A deputada Marjorie Taylor Greene, republicana da Geórgia, deixará o Congresso em 5 de janeiro, citando divergências crescentes com o ex-presidente Donald Trump e os republicanos do Congresso sobre o tratamento dos arquivos Epstein no ano passado. A saída de Greene ocorre após um período de crescente desilusão com a direção do movimento Make America Great Again (MAGA) e a capacidade do Partido Republicano de cumprir suas promessas, conforme detalhado em entrevistas recentes para um artigo da New York Times Magazine publicado na semana passada.
Greene expressou preocupação com o fato de que os republicanos, apesar de deterem o controle unificado do governo, não conseguiram promulgar os principais princípios do MAGA e traíram as promessas feitas aos eleitores.

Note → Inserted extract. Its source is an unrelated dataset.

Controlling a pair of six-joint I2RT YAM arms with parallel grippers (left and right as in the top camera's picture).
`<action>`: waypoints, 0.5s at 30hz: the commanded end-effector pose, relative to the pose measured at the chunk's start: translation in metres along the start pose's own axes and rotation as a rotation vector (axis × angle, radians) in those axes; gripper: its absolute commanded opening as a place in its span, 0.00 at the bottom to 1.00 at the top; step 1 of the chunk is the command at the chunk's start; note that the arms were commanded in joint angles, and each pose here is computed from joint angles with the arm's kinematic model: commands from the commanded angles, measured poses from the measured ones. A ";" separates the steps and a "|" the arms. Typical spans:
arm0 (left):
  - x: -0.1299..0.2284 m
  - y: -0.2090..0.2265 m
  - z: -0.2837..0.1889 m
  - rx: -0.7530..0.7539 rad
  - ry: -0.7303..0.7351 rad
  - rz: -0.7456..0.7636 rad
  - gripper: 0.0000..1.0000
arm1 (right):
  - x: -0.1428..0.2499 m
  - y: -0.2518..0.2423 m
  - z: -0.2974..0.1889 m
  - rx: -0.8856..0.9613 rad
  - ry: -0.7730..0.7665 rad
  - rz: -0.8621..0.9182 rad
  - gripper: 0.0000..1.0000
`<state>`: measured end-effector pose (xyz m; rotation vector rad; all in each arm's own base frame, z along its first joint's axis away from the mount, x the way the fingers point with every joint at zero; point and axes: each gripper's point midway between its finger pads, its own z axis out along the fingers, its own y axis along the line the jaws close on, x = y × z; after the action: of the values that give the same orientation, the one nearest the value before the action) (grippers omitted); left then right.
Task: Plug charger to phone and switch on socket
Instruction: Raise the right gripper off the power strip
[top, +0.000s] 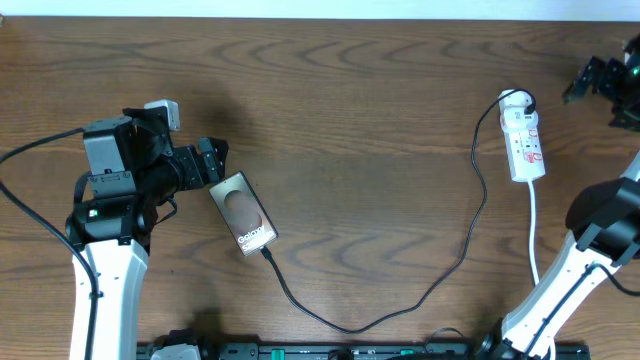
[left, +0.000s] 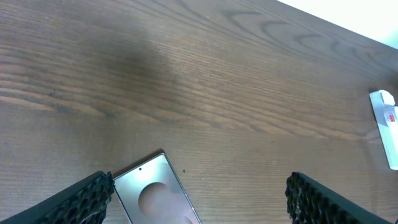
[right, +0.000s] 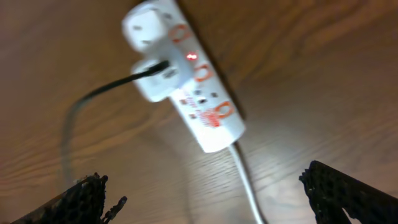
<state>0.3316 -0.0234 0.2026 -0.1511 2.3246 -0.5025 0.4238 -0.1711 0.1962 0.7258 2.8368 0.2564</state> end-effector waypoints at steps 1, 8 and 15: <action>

Ela descreveu instâncias específicas em que acreditava que o partido havia ficado aquém, embora os detalhes específicos dessas instâncias não tenham sido divulgados.
Christian Paz, correspondente da Vox, relatou que as dúvidas de Greene se estenderam ao próprio Trump, bem como ao futuro mais amplo do movimento MAGA. Paz, que ingressou na Vox em 2022 depois de cobrir política nacional e internacional para o The Atlantic, destacou a perspectiva em evolução de Greene em um artigo recente.
A saída de Greene marca um momento significativo para o Partido Republicano e o movimento MAGA, levantando questões sobre sua direção futura e o potencial para maior fragmentação. Sua saída remove uma voz proeminente e muitas vezes controversa da Câmara dos Representantes. As implicações de sua partida no cenário político ainda estão por ser vistas.